If you simply want to run Linux and Windows in parallel you may of course do this on e.g. ESXi. Still, the OSes would run with virtualized (or emulated) hardware available to them, i.e. you would not be able to easily access all the hardware directly and the hypervisor itself not only introduces an overhead but this overhead is not deterministic.
If you want to run an RTOS (like Real-Time Linux) or any other RTOS, then you need a "real-time hypervisor".
You can google for such hypervisors - there are a few out there.
(I dont want to recommend one here as we are a vendor of such a solution our selves)
Regards
GFL

How do i create a VM Ware Image of an AIX LPAR?

I want to clone a AIX LPAR and was wondering if the physical machine could be converted into a VM Image?
I have used the VMWare Converter to create a VM Image of a physical windows box and the documentation states that you can do that for Linux Boxes too.
http://www.vmware.com/products/converter/
I don't see information on AIX or the other UNIXes.
If creating an VM Image of an existing physical AIX box is not feasible is there any easy way to clone the AIX image to another AIX machine.
The primary intent is to avoid re-creating the setup that is already performed for the current AIX box and we want a duplicate environment with the same setup.
VMware supports x86 (and x86_64) architectures for host and guest only. IBM AIX runs on the Power architecture, and VMWare does not do architecture emulation, so what you want does not exist.

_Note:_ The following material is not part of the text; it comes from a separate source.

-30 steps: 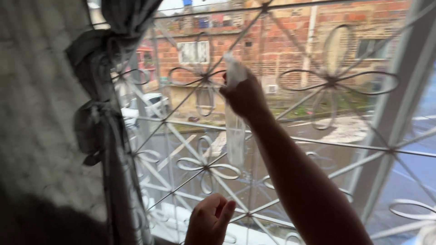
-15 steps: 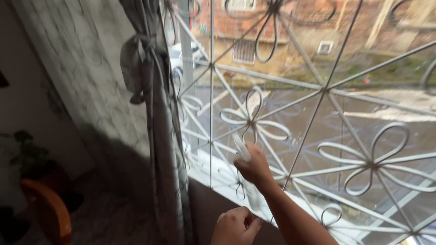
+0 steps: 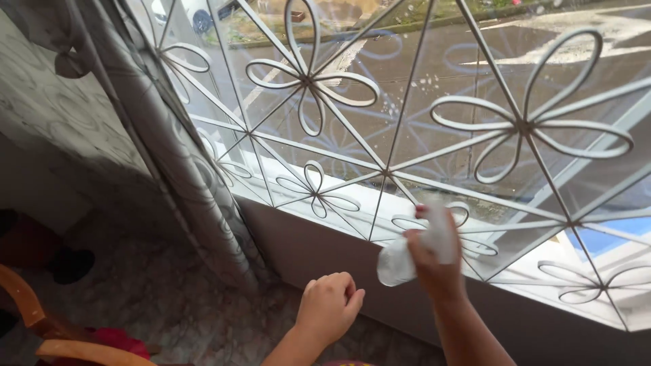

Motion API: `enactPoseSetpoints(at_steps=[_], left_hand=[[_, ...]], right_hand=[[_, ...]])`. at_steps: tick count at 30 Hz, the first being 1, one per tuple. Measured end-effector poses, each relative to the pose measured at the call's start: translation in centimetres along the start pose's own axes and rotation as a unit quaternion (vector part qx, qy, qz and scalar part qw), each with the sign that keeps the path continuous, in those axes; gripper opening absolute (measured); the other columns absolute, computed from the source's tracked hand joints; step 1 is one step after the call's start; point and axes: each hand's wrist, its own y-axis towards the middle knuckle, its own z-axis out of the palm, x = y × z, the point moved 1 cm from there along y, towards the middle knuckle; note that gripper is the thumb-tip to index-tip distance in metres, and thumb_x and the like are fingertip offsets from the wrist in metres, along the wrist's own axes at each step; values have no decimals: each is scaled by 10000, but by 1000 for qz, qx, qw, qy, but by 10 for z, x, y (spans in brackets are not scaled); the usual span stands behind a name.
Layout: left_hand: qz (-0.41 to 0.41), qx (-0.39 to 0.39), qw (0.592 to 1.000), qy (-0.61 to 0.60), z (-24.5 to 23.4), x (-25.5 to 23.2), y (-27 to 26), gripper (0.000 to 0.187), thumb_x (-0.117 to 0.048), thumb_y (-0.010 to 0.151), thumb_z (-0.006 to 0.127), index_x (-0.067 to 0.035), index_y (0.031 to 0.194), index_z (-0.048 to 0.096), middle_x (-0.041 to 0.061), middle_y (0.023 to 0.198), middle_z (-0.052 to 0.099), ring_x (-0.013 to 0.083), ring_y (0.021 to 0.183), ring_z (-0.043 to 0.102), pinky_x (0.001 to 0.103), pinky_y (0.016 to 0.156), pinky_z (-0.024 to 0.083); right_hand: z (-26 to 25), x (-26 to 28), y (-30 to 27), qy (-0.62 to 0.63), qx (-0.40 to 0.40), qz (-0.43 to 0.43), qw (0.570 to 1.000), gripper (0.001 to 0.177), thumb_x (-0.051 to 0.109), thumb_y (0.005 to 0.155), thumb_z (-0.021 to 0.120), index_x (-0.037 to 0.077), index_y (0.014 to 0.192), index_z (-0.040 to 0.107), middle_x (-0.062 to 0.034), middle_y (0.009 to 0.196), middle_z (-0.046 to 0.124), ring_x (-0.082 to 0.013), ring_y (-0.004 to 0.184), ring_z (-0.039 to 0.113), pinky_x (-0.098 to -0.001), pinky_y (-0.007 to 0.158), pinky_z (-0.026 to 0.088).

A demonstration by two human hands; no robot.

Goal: Clean the window glass using a spray bottle and a magnetic cleaning tool.

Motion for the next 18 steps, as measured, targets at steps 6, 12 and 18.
enactPoseSetpoints(at_steps=[6,12,18], left_hand=[[-3,1,1000,29,9,-2,-9,258,-296,873,715,-95,747,613,57,739,655,296,766,637,462,734,444],[-16,4,1000,-2,13,9,-24,248,-293,865,714,-102,742,614,41,720,652,285,768,643,451,749,456],[-27,56,998,-15,32,-2,-23,250,-285,854,722,-105,728,603,34,674,640,265,713,638,423,733,477]], right_hand=[[57,-59,6,-202,99,-10,974,207,87,822,685,13,1006,622,-113,904,639,-258,792,651,-368,735,530],[17,-30,-26,-56,31,16,998,289,66,783,647,38,1067,606,-49,946,636,-185,775,627,-347,644,530],[-91,-113,-43,-70,-159,47,984,187,88,887,653,31,1055,595,-75,938,681,-167,819,703,-318,742,574]])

If you want to back up/clone your AIX instance to another machine, look for information regarding mksysb and AIX Sysback.
You might want to take a look at the following, but there are no guarantees, and I'm fairly certain running AIX on anything but a Power architecture is still not a reality at this time:
Qemu
PearPC
Based on further reading, i understand that VMWare does not support AIX. The guest OS can primarily be Windows, various distros of LINUX and Mac-OSX. I also see Solaris as a supported guest OS, but i don't see AIX. So i don't think this is possible.
I would have to look at the Virtualization features supported from IBM for this activity.